* **Task instructions**
Find the line with "Field report states that the green chip" in the entries below. Repeat it, every following line, and the line with "<point>210,340</point>", exactly and with nothing added.

* **Source material**
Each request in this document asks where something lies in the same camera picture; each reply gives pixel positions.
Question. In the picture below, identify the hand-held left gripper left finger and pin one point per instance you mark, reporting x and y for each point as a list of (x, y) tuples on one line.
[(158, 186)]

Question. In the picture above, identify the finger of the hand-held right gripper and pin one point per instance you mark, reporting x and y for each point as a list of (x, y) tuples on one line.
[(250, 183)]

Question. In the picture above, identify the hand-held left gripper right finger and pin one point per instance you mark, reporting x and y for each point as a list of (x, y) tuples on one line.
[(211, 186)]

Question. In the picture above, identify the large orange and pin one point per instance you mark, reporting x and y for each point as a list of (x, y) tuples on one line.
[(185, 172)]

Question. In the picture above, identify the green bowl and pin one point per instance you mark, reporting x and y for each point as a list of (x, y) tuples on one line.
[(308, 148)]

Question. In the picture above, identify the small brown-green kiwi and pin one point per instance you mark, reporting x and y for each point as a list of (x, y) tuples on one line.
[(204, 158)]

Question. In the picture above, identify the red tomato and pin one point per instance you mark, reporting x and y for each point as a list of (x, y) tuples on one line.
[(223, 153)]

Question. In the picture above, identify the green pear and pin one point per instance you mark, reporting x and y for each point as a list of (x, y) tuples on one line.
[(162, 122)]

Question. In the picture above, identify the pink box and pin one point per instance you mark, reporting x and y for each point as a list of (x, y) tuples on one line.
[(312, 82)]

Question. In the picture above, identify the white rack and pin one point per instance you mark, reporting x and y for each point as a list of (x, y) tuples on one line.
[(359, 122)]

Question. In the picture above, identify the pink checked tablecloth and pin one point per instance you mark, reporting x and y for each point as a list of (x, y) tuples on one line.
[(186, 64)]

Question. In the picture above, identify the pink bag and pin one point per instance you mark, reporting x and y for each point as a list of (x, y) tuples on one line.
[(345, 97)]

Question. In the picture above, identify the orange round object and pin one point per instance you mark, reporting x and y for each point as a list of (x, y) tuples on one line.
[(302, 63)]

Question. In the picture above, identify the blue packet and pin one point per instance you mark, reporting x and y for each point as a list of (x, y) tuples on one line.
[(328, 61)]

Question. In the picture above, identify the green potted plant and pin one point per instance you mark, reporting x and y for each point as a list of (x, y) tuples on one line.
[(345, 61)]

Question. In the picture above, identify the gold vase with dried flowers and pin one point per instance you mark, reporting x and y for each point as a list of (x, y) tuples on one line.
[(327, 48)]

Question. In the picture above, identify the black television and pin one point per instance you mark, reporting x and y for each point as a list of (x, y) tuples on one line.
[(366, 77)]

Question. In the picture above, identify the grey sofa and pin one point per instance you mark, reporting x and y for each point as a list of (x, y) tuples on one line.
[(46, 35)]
---
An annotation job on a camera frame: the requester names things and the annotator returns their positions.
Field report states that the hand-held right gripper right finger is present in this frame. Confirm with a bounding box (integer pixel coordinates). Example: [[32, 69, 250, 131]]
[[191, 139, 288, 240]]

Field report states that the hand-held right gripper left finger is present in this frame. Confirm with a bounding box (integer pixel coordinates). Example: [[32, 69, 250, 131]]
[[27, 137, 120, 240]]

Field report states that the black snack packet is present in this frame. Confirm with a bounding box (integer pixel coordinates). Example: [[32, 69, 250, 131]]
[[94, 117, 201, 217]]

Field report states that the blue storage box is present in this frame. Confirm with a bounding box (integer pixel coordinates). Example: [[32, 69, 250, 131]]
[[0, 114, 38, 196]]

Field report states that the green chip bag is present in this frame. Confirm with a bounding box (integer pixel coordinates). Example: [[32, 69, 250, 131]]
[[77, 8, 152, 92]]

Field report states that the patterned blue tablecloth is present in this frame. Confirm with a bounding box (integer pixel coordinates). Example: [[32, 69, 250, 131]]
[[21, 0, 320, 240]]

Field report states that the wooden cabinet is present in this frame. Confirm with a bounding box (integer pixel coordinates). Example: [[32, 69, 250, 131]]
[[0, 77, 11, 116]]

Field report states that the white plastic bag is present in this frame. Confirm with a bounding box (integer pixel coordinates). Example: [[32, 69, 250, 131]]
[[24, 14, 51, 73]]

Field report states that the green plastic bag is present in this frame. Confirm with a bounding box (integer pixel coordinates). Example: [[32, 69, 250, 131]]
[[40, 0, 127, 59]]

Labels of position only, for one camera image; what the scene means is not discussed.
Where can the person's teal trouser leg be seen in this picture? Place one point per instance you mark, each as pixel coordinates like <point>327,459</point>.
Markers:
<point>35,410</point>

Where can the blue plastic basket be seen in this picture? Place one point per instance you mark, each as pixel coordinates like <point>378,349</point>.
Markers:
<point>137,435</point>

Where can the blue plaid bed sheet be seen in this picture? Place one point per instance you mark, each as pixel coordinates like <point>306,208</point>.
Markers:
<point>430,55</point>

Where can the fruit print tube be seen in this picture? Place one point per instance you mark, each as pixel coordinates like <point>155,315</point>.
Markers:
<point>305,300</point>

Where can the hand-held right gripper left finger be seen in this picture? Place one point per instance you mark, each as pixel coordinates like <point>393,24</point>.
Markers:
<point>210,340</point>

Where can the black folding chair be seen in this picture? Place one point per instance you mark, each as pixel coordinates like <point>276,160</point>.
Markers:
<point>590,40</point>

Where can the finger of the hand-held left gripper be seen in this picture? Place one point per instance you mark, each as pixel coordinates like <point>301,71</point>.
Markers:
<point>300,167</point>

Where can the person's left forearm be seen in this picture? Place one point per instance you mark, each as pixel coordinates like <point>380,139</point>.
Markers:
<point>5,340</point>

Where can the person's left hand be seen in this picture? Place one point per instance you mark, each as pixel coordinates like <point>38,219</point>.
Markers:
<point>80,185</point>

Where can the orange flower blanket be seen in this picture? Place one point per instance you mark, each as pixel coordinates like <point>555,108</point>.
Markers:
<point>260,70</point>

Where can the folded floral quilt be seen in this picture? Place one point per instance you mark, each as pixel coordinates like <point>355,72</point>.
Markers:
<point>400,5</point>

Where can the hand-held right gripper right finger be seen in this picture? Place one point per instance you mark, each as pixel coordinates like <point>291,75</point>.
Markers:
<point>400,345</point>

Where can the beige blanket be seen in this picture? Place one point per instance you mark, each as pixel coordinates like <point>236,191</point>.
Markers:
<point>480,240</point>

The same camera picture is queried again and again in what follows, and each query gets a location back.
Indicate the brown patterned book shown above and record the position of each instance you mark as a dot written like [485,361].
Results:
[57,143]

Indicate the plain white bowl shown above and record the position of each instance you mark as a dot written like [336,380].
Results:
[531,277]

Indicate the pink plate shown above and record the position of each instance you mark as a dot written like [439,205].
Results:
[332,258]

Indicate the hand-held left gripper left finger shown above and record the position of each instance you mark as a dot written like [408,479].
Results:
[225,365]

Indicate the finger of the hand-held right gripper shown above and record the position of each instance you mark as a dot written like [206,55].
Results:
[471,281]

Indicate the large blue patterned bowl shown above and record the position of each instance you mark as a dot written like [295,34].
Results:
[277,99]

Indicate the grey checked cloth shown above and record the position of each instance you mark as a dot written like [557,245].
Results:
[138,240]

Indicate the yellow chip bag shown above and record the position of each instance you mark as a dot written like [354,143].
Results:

* **Expected answer**
Field report states that the green chip bag is present in this frame. Confirm with a bounding box (integer pixel coordinates). Example: [[32, 69, 250, 131]]
[[77, 8, 152, 92]]

Field report states that the patterned blue tablecloth is present in this frame. Confirm with a bounding box (integer pixel coordinates). Example: [[32, 69, 250, 131]]
[[21, 0, 320, 240]]

Field report states that the wooden cabinet is present in this frame. Confirm with a bounding box (integer pixel coordinates). Example: [[32, 69, 250, 131]]
[[0, 77, 11, 116]]

Field report states that the white plastic bag is present in this frame. Confirm with a bounding box (integer pixel coordinates). Example: [[32, 69, 250, 131]]
[[24, 14, 51, 73]]

Field report states that the green plastic bag is present in this frame. Confirm with a bounding box (integer pixel coordinates). Example: [[32, 69, 250, 131]]
[[40, 0, 127, 59]]

Labels of position only, for one camera image; what the scene means is not discussed.
Where can the person's teal trouser leg be seen in this picture? Place one point per instance you mark, each as pixel coordinates like <point>327,459</point>.
Markers:
<point>35,410</point>

Where can the blue plastic basket be seen in this picture? Place one point per instance you mark, each as pixel coordinates like <point>378,349</point>.
Markers:
<point>137,435</point>

Where can the blue plaid bed sheet be seen in this picture? Place one point per instance you mark, each as pixel coordinates like <point>306,208</point>.
Markers:
<point>430,55</point>

Where can the fruit print tube be seen in this picture? Place one point per instance you mark, each as pixel coordinates like <point>155,315</point>.
Markers:
<point>305,300</point>

Where can the hand-held right gripper left finger be seen in this picture? Place one point per instance you mark, each as pixel coordinates like <point>393,24</point>.
Markers:
<point>210,340</point>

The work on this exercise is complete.